Being able to collect data on new features and design machine learning models added significant value. But they realized that as the market, user needs, and their platform continued to evolve, it was important to come back from time to time to collecting qualitative data to further inform their pipeline. analysis. This continuous integration of qualitative data and big data has generated millions of dollars in additional revenue.
Or consider the results of qualitative research and data science teams working together at Spotify. Despite a plethora of user data on the online streaming service, the company still had to make sense of user behavior when they received advertisements. The data science team followed the standard approach and performed an A / B testing (intervention being skippable ads and control being the standard ad experience). The results led the data science team to identify distinct patterns of behavior.
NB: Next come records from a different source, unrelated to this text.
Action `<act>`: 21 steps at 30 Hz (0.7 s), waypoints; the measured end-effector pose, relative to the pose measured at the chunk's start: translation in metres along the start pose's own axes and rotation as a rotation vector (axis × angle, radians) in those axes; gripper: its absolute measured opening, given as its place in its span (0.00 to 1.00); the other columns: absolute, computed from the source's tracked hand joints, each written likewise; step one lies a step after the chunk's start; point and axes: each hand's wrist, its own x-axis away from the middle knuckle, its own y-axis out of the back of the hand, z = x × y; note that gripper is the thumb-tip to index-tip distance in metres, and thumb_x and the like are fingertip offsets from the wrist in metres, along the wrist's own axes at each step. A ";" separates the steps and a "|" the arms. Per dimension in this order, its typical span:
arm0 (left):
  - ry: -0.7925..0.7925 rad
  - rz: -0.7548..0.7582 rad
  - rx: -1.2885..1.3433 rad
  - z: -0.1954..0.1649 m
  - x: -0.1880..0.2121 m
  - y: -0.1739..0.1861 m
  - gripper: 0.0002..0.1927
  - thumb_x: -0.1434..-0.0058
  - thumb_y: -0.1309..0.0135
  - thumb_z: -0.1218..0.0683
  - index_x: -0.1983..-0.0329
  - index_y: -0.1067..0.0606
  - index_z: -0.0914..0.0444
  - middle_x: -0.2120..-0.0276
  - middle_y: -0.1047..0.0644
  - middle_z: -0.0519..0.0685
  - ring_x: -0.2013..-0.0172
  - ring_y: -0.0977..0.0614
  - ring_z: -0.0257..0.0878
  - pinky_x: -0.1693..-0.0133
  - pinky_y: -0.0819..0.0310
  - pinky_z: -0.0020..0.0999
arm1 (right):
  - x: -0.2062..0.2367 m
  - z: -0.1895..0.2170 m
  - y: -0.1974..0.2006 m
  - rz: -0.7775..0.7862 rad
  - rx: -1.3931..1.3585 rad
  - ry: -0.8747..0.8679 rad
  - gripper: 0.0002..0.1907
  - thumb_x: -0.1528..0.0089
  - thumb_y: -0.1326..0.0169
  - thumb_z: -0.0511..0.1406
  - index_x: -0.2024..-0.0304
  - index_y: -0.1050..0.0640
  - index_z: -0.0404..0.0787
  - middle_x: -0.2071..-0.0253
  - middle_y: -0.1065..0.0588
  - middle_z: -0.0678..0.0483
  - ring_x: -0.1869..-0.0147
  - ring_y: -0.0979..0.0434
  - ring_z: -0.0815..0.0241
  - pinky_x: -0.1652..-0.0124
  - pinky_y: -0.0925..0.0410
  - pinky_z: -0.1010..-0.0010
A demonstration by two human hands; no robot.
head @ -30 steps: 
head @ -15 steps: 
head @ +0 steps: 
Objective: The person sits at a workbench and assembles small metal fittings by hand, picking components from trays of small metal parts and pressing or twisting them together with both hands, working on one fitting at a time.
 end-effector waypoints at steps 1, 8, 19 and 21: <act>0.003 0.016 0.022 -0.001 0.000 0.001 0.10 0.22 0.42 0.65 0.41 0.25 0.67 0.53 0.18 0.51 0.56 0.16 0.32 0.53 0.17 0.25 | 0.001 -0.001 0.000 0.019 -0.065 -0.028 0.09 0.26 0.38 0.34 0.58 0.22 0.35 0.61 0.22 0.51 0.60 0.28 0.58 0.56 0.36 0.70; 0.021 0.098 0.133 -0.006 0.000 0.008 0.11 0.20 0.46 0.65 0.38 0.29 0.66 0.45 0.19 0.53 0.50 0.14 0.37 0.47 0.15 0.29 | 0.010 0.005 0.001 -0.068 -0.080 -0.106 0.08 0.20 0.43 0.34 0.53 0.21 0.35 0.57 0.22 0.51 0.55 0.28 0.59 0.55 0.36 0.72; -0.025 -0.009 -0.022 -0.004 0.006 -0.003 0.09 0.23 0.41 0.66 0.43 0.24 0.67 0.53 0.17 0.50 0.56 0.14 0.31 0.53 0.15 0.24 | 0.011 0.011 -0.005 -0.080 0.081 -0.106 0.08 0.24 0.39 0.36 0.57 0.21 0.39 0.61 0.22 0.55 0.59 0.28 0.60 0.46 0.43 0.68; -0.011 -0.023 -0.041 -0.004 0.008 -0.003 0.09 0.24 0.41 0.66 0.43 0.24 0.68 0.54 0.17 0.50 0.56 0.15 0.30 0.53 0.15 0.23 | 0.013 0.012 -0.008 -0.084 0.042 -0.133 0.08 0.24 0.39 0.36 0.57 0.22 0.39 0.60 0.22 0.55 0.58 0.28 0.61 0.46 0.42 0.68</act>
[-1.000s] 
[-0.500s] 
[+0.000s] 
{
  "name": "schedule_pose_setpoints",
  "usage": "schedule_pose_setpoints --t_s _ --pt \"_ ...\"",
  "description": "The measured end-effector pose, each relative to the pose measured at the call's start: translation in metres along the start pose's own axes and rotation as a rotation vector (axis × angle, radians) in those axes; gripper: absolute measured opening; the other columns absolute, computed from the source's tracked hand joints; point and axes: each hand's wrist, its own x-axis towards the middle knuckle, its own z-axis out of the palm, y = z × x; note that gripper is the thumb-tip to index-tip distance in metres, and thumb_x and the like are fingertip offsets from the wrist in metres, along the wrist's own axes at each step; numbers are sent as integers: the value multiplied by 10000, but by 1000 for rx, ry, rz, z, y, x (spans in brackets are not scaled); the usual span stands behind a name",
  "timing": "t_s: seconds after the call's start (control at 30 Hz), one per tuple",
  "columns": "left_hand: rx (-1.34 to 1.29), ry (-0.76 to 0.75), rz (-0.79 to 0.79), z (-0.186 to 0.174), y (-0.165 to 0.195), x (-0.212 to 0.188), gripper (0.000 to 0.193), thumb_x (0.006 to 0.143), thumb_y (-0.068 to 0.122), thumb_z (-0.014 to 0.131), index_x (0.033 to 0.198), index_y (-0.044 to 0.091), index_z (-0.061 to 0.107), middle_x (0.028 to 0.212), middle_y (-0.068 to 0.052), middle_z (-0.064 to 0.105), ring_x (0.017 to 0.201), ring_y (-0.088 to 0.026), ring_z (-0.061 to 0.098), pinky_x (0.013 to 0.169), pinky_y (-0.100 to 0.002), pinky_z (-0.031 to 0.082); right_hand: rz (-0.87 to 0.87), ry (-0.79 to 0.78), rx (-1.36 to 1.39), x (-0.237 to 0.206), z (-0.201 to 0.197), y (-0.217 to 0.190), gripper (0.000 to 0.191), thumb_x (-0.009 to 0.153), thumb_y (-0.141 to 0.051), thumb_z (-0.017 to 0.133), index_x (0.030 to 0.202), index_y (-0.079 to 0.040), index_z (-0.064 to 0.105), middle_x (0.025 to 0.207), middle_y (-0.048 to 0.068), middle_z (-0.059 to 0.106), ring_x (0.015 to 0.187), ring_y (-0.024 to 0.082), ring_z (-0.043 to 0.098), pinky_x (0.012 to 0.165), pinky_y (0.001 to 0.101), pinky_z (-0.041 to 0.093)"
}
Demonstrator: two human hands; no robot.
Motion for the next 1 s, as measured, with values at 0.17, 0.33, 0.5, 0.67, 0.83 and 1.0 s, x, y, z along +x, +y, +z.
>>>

Interestingly, the company also commissioned qualitative researchers to study users directly. Their conclusions were fundamentally different. for example, they found that some of these profiles had nothing to do with inherent choices, but were actually more the result of confusion about the characteristics and information presented.
Learning from this experience, the company began to adopt a mixed methods approach (where qualitative data is integrated with more structured big data) to leverage the benefits of both approaches. They established a common research query, designed a process in which researchers constantly communicated, and then “triangulated” their ideas with both qualitative and quantitative data.
The result was more comprehensive research data, where business and design decisions, such as explicitly notifying users of ad skip limits, were based on information obtained from users and data about users.
How to start incorporating qualitative research into analysis
There are several ways for a data science team to engage with qualitative data:
- Create curiosity by challenging your analysis team. Start by generating a list of your key data characteristics, hypotheses, and general research questions. Next, ask your team for the assumptions and contexts related to the list. This is where asking some of those “why” and “how” questions is likely to be helpful.
- Educate about the immersive research process and the types of data collected in this type of work. This book is a great example for general applications that involve both more structured (quantitative) traditional research, more immersive (qualitative) research, and suggestions on how to combine them. This book teaches how to draw insight into the data from the ground up.
You should also become familiar with the three data collection methods (observations, interviews and document analysis) that are at the heart of qualitative research:
Finally, connect with researchers who have immersive research experience, inside and outside your business. They can help you in your thinking about how to collect and analyze qualitative data. And maybe you can offer to help them with some parts of the tedious analysis of the more quantitative part of their data.